THE TASK ->
Return the lines below exactly, from the first one through the line that has "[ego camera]". Leave out everything after it.

SOURCE DATA ->
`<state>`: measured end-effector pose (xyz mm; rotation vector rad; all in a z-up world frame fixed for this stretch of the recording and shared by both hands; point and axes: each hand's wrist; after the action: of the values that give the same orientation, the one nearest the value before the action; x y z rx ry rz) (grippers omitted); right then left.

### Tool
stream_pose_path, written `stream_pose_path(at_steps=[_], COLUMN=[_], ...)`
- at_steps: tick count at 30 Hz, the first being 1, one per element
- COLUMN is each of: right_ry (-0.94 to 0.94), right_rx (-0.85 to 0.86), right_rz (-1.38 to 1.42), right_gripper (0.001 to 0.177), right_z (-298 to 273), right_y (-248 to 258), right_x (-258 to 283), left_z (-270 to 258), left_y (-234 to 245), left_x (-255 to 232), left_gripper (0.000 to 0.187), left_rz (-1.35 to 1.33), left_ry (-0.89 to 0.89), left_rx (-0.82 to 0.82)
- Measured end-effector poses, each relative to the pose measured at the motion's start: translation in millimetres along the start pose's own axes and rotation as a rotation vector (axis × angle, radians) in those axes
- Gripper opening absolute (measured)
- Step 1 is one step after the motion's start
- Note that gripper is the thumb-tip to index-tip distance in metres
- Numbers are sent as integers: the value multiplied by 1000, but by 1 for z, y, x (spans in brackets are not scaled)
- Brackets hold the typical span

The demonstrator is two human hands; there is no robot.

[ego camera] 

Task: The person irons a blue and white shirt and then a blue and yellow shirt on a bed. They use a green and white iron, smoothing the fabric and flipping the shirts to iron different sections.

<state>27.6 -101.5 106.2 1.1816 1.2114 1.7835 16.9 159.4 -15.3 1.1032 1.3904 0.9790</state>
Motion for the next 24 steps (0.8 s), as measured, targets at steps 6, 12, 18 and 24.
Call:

WRITTEN RESPONSE ->
`<state>`: measured end-effector pose (xyz mm; rotation vector rad; all in a z-up world frame fixed for this stretch of the recording and shared by both hands; point and axes: each hand's wrist; after the action: of the values that give the same orientation, the one nearest the value before the action; x y z rx ry rz) (grippers omitted); right then left.

### Tool
stream_pose_path, written `stream_pose_path(at_steps=[_], COLUMN=[_], ...)`
- at_steps: tick count at 30 Hz, the first being 1, one per element
- COLUMN is each of: right_ry (-0.94 to 0.94), right_rx (-0.85 to 0.86), right_rz (-1.38 to 1.42), right_gripper (0.001 to 0.177), right_z (-298 to 273), right_y (-248 to 258), right_x (-258 to 283), left_z (-270 to 258), left_y (-234 to 245), left_x (-255 to 232), left_gripper (0.000 to 0.187), left_rz (-1.35 to 1.33), left_ry (-0.89 to 0.89), left_rx (-0.82 to 0.82)
- Measured end-effector poses, each relative to the pose measured at the motion's start: translation in millimetres along the start pose's own axes and rotation as a rotation vector (axis × angle, radians) in those axes
- Gripper opening absolute (measured)
- Step 1 is one step after the motion's start
- Note that gripper is the thumb-tip to index-tip distance in metres
- Numbers are sent as integers: the value multiplied by 1000, but by 1 for z, y, x (spans in brackets are not scaled)
- Brackets hold the typical span

The demonstrator is two human hands; there is no robot.

[ego camera] 

No part of the exercise remains open.